Your goal: To complete this task, print all the data below exactly but leave out the images.

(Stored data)
- Opening Delimiter -
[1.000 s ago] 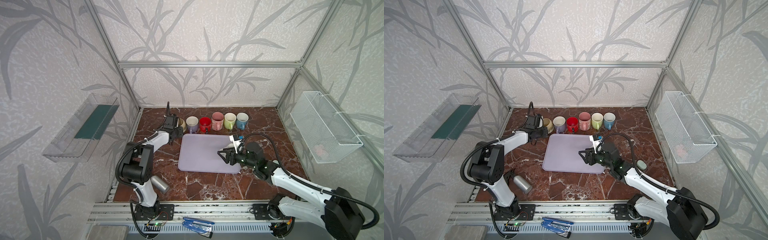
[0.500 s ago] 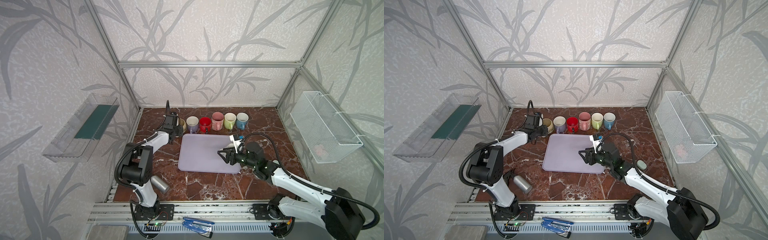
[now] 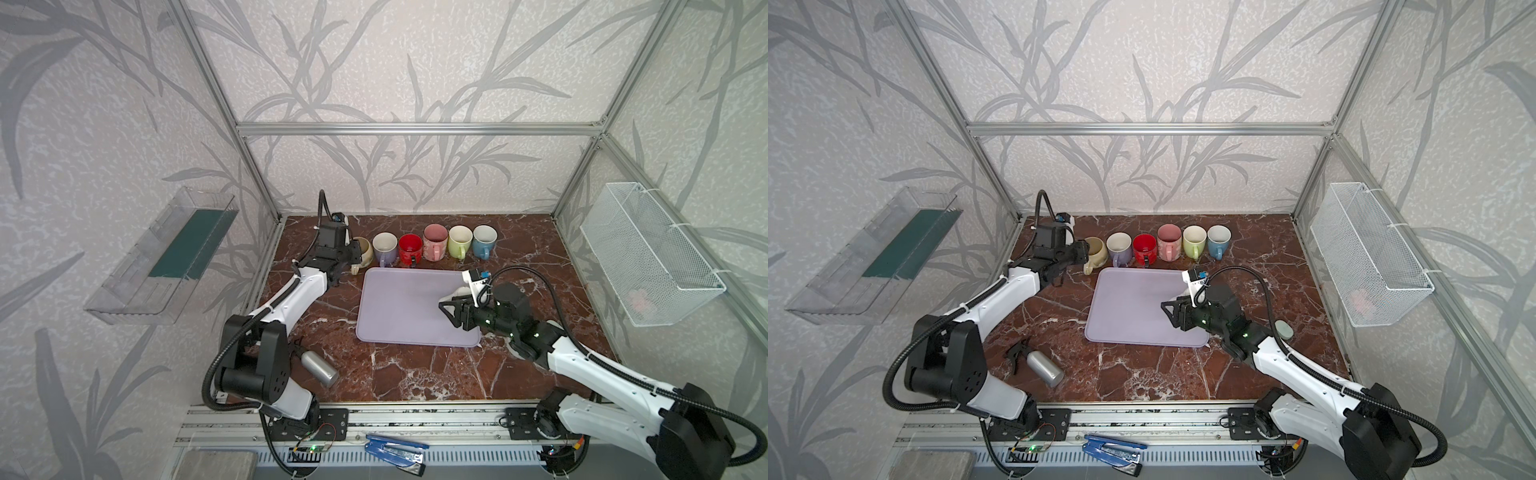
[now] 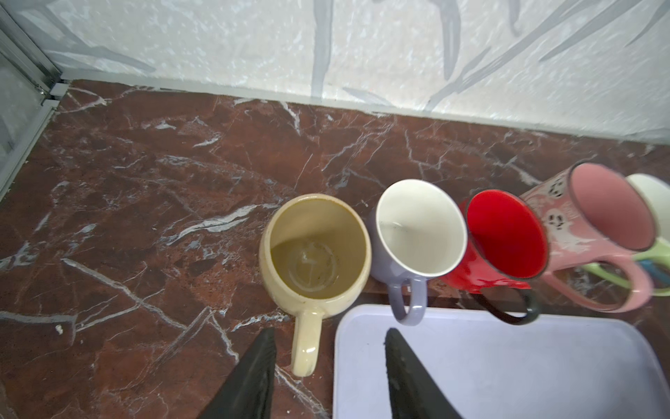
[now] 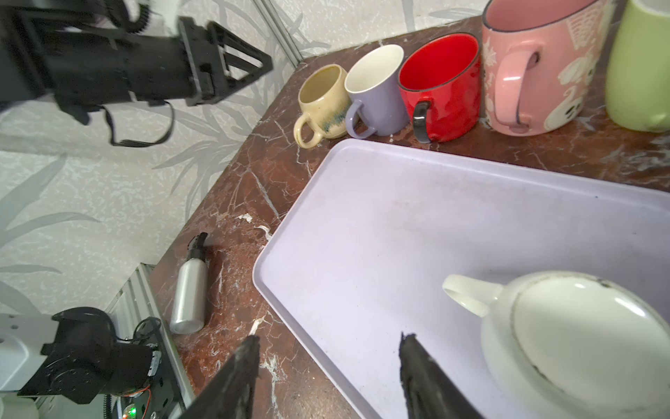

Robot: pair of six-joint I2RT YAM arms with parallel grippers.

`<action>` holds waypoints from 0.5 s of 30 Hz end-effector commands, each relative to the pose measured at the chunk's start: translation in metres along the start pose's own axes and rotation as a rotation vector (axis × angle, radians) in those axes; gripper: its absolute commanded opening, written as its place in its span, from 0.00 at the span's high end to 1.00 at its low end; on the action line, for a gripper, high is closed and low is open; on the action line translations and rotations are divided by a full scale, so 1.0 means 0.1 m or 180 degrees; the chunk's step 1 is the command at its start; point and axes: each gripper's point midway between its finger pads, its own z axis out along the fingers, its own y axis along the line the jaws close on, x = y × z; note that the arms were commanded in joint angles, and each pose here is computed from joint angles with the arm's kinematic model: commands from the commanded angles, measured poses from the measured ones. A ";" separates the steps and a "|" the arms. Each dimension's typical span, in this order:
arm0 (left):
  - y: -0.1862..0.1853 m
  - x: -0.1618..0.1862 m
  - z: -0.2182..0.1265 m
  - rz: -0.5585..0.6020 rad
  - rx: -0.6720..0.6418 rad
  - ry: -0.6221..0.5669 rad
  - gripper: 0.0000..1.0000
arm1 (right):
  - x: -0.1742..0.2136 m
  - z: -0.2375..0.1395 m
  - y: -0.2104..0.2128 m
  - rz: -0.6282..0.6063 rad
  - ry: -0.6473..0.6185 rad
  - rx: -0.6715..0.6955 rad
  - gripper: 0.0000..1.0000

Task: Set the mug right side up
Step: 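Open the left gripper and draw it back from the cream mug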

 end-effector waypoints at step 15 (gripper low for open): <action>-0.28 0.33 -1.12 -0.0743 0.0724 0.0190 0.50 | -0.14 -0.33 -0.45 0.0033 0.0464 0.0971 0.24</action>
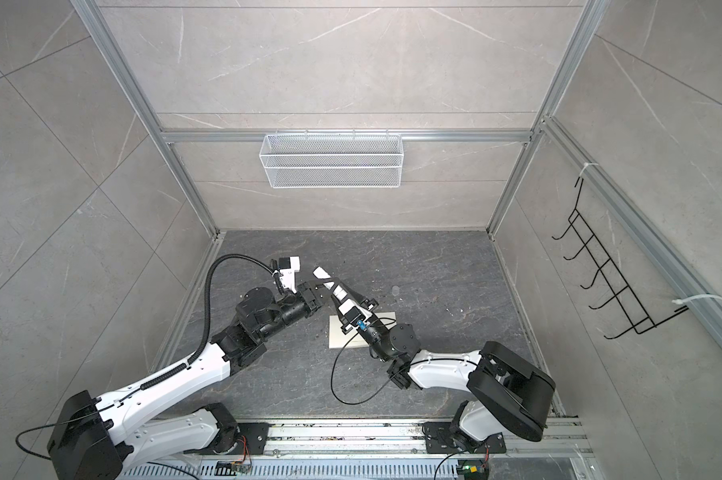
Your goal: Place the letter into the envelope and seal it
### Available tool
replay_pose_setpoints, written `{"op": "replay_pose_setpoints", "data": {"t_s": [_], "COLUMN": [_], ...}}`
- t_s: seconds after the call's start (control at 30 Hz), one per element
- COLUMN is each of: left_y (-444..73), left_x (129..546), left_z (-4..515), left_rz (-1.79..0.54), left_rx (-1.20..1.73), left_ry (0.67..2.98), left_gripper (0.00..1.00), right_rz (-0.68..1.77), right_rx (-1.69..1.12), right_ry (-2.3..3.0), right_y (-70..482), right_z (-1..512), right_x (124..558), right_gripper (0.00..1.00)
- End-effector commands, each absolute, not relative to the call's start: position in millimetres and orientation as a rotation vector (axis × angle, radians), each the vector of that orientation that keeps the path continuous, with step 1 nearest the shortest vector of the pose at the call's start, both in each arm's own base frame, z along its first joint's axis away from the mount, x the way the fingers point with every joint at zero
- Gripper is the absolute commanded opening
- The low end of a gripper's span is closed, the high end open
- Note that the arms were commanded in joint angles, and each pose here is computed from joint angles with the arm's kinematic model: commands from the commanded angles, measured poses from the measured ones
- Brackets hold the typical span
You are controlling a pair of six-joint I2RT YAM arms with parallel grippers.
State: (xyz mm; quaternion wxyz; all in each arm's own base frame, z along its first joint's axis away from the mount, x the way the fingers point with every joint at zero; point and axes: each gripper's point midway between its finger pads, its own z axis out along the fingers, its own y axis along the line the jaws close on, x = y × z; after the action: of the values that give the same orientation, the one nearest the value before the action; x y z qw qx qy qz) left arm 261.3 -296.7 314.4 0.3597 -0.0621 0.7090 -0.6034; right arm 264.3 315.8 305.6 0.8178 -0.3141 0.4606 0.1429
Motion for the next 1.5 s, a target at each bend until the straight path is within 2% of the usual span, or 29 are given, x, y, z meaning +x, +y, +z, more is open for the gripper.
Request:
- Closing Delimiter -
Reply to the task:
[1.000 s ago] 
[0.500 s ago] 
[now] 
[now] 
[now] 

Robot: pair of six-joint I2RT YAM arms with parallel grippers.

`<action>` holds waypoints from 0.5 s of 30 Hz end-effector commands, each relative to the pose measured at the chunk's start: translation in metres along the start pose's own axes and rotation as a rotation vector (axis × angle, radians) in those axes; gripper: its absolute commanded opening, written as its place in its span, from 0.00 at the span's high end to 1.00 at its low end; on the action line, for a gripper, high is closed and low is open; on the action line translations and rotations are divided by a full scale, so 1.0 means 0.1 m or 180 degrees; the chunk's step 1 is the command at its start; point and axes: each gripper's point midway between its finger pads, its own z axis out along the fingers, its own y axis along the line the jaws close on, x = y × z; note that the arms were commanded in joint angles, and each pose here is computed from joint angles with the arm's kinematic model: commands from the commanded angles, measured poses from the measured ones. A ";" separates the steps and a "|" the arms. Each dimension's typical span, in this order:
arm0 (left):
  - y: -0.1862..0.1853 m
  - x: -0.1618..0.1862 m
  - z: -0.2182..0.1265 m
  - rz: -0.5585..0.6020 rad
  - rx: -0.6720..0.6418 rad
  - ry: -0.6221..0.5669 rad
  - gripper: 0.0000..1.0000
arm1 (right):
  - x: -0.1742..0.2136 m
  - z: -0.2375..0.1395 m
  - y: -0.2104..0.2128 m
  - rz: -0.6282..0.6063 rad
  - ry: -0.6473..0.6185 rad
  - rx: -0.6715..0.6955 rad
  - gripper: 0.0000..1.0000

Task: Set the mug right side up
Step: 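Open the left gripper and draw it back from the cream mug
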
 end-effector waypoints at step 15 (gripper low for open): <action>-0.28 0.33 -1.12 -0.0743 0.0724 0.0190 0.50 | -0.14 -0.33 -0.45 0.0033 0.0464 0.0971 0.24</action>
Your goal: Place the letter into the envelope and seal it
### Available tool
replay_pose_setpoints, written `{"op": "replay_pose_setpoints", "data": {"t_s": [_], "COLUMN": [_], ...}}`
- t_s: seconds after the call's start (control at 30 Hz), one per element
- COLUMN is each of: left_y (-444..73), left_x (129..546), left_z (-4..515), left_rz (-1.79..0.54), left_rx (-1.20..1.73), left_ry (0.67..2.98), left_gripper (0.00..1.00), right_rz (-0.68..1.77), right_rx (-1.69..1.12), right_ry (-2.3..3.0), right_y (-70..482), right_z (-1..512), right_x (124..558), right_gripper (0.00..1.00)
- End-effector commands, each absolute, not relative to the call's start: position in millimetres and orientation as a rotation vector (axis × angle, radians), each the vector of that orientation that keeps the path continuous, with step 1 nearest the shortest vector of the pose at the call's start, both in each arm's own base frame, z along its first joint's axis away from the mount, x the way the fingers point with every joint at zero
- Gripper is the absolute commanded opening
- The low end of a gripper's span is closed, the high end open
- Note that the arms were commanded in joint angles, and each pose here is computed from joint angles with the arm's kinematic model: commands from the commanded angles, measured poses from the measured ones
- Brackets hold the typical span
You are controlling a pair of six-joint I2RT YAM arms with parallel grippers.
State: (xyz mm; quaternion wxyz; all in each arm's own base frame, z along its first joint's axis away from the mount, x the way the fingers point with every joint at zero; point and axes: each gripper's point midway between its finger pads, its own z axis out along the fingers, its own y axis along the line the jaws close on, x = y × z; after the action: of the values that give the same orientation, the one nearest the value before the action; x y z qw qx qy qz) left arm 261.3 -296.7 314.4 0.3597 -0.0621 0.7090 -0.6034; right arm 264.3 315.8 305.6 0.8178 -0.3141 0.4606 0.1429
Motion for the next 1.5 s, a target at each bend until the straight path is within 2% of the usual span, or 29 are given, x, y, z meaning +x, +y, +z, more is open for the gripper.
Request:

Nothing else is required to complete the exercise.